• _Task statement_
Pull out every line from the listing that has the word "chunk".

• _Records to use_
________________________
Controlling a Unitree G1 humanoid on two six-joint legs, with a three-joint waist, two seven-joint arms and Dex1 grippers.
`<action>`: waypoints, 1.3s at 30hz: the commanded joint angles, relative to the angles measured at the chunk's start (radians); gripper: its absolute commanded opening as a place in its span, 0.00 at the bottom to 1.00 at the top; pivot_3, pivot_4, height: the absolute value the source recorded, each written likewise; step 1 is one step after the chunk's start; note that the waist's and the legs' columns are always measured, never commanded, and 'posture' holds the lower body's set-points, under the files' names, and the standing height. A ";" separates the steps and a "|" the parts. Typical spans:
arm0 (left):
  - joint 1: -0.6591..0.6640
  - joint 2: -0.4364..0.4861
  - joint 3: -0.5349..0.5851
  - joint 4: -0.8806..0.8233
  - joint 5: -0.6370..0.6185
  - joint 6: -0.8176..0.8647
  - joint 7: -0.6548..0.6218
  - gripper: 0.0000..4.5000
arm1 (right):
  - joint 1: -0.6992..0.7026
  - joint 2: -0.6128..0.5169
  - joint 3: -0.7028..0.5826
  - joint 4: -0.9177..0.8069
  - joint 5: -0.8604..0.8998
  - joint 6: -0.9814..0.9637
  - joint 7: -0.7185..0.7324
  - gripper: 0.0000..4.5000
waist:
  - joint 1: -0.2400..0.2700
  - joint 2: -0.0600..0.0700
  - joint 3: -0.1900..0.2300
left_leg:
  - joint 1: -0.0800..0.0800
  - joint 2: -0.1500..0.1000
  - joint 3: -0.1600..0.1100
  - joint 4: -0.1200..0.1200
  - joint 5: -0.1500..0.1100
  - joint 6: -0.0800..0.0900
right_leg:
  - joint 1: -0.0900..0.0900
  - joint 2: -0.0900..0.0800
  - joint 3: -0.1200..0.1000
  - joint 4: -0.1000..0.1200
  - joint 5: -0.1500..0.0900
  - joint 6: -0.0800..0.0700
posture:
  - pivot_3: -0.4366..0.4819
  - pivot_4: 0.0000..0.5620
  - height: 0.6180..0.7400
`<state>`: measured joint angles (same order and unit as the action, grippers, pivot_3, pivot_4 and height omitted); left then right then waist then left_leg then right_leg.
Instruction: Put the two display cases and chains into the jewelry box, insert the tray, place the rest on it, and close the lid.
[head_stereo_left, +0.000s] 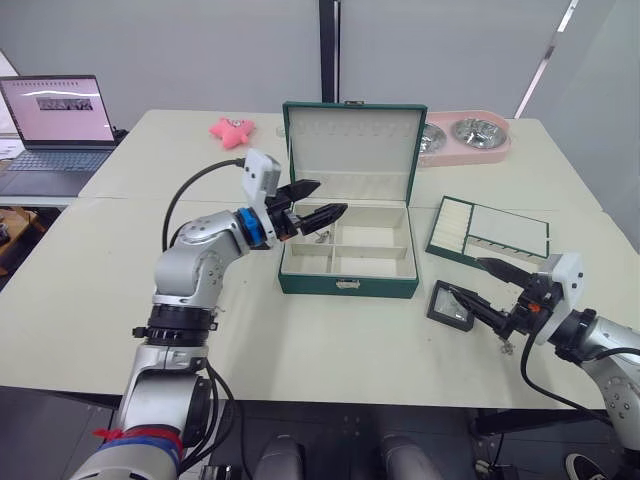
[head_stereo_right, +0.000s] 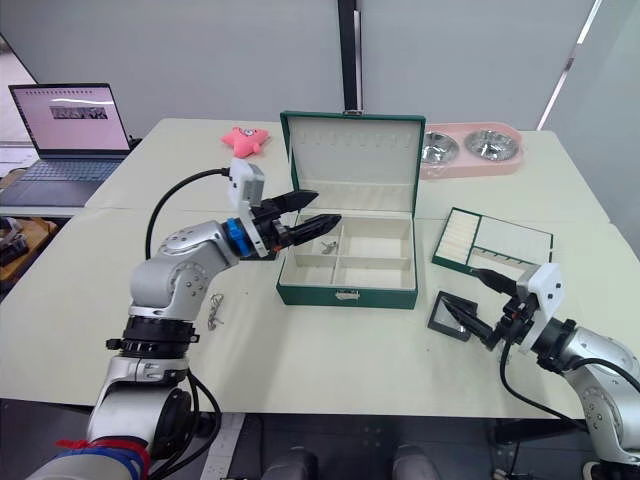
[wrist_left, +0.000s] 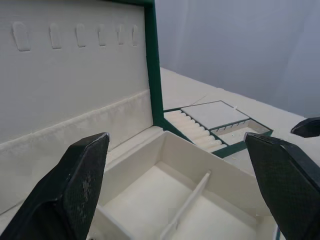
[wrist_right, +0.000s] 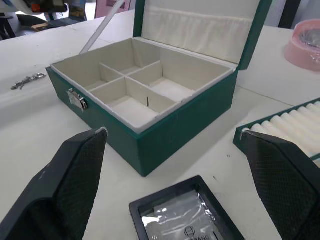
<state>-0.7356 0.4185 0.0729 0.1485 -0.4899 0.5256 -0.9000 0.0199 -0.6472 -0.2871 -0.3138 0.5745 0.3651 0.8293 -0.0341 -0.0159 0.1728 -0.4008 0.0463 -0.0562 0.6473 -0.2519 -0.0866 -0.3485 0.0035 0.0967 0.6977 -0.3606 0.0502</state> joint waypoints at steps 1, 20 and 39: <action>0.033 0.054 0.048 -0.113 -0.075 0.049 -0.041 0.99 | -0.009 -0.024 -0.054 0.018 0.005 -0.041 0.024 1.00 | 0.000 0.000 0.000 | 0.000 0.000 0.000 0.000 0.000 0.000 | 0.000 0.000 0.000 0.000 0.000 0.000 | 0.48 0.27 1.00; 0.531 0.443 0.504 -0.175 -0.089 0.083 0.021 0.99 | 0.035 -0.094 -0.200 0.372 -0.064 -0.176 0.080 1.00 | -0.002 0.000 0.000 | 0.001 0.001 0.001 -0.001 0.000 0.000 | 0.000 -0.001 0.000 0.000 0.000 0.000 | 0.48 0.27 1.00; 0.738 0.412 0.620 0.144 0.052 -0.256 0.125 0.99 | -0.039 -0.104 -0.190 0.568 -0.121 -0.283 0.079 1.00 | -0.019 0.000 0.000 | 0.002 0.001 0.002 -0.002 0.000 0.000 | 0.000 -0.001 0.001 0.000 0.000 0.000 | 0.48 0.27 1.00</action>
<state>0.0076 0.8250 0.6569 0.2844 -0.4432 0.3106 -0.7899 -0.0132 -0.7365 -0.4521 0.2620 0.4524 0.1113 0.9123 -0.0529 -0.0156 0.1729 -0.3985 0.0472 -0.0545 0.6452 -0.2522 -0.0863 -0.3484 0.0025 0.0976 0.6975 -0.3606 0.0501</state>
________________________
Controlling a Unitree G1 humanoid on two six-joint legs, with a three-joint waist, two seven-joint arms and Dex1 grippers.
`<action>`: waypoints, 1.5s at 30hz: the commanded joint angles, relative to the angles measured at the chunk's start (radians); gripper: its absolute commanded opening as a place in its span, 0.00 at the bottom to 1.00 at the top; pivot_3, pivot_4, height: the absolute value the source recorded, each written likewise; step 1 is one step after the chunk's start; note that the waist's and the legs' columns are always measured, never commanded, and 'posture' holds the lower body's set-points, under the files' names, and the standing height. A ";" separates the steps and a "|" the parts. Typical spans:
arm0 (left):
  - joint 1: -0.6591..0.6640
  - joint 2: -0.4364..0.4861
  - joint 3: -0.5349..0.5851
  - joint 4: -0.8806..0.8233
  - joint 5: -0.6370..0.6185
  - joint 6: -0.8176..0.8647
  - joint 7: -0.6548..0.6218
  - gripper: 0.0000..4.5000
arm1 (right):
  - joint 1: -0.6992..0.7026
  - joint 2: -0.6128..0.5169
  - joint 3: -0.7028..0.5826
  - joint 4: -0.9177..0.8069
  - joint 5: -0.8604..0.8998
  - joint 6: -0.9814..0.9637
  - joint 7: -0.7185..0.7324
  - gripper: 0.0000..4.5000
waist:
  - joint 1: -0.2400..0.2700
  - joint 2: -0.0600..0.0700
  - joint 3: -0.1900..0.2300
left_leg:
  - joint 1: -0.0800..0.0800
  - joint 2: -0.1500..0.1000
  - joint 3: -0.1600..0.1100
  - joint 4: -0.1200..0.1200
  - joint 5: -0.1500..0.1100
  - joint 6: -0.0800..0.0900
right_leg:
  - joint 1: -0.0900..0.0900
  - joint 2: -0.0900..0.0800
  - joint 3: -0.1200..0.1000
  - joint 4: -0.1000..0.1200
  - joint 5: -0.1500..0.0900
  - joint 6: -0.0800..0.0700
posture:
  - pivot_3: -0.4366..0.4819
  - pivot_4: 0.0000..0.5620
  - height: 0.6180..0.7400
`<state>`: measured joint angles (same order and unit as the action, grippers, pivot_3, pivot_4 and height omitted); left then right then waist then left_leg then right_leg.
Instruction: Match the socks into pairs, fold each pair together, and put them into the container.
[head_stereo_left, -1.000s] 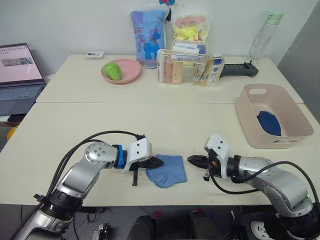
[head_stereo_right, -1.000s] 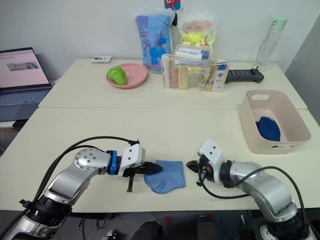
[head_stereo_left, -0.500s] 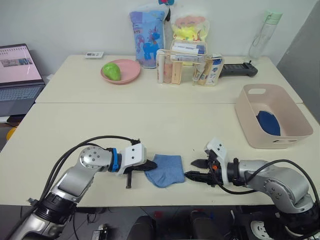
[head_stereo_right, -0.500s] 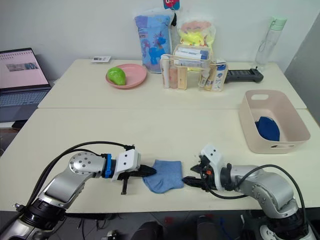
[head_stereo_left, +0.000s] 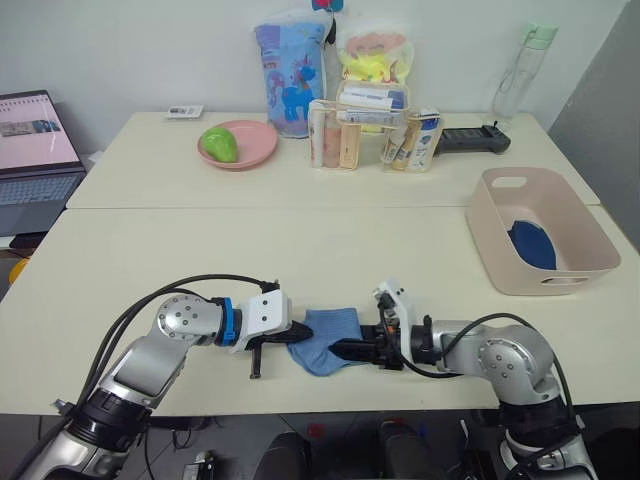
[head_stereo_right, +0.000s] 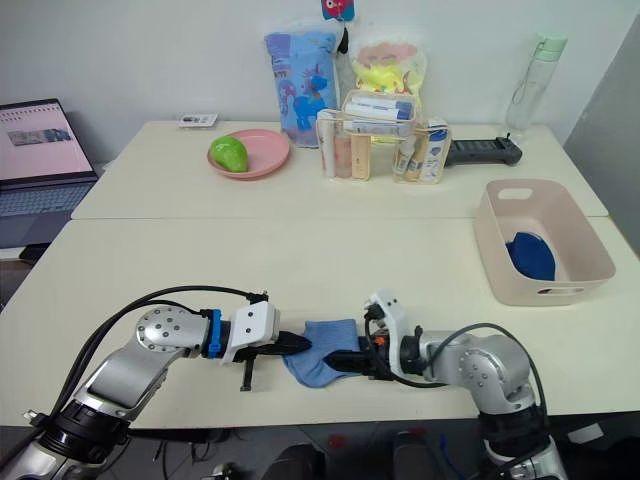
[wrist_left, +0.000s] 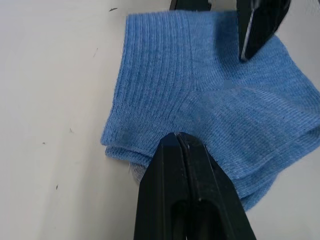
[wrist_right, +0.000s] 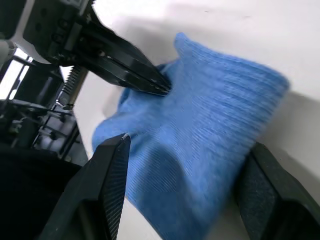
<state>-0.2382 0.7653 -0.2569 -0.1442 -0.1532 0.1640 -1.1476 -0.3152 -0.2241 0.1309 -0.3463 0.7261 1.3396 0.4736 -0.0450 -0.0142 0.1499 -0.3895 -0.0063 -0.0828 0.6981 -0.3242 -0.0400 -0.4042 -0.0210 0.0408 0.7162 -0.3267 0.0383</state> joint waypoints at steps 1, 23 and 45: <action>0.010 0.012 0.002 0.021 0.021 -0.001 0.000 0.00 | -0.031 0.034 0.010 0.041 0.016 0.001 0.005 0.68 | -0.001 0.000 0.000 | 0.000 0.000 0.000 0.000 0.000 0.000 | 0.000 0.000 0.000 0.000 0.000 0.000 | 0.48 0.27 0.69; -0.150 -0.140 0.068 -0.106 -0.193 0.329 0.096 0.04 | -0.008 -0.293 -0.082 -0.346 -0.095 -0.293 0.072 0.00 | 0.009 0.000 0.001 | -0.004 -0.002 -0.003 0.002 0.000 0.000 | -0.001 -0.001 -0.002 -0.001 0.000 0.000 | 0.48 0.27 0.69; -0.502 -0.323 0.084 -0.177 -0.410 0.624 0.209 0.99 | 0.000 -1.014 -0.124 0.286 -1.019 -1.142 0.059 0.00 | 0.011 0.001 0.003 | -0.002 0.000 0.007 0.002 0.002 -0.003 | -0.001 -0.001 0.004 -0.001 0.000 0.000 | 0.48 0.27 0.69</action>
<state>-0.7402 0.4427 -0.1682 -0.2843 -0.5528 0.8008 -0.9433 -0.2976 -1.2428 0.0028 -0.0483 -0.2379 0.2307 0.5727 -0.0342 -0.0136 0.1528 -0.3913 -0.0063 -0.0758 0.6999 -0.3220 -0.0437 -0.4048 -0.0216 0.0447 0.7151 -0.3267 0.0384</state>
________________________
• _Solution to this problem_
`<action>`: waypoints, 1.3s at 30hz: the commanded joint angles, relative to the angles measured at the chunk's start (radians); gripper: its absolute commanded opening as a place in its span, 0.00 at the bottom to 1.00 at the top; pivot_3, pivot_4, height: the absolute value the source recorded, each written likewise; step 1 is one step after the chunk's start; note that the waist's and the legs' columns are always measured, never commanded, and 'posture' holds the lower body's set-points, under the files' names, and the standing height. A ";" separates the steps and a "|" the parts. Typical spans:
`<action>`: waypoints, 1.5s at 30hz: the commanded joint angles, relative to the angles measured at the chunk's start (radians); gripper: its absolute commanded opening as a place in its span, 0.00 at the bottom to 1.00 at the top; pivot_3, pivot_4, height: the absolute value the source recorded, each written likewise; step 1 is one step after the chunk's start; note that the waist's and the legs' columns are always measured, never commanded, and 'posture' holds the lower body's set-points, under the files' names, and the standing height. A ";" separates the steps and a "|" the parts. Typical spans:

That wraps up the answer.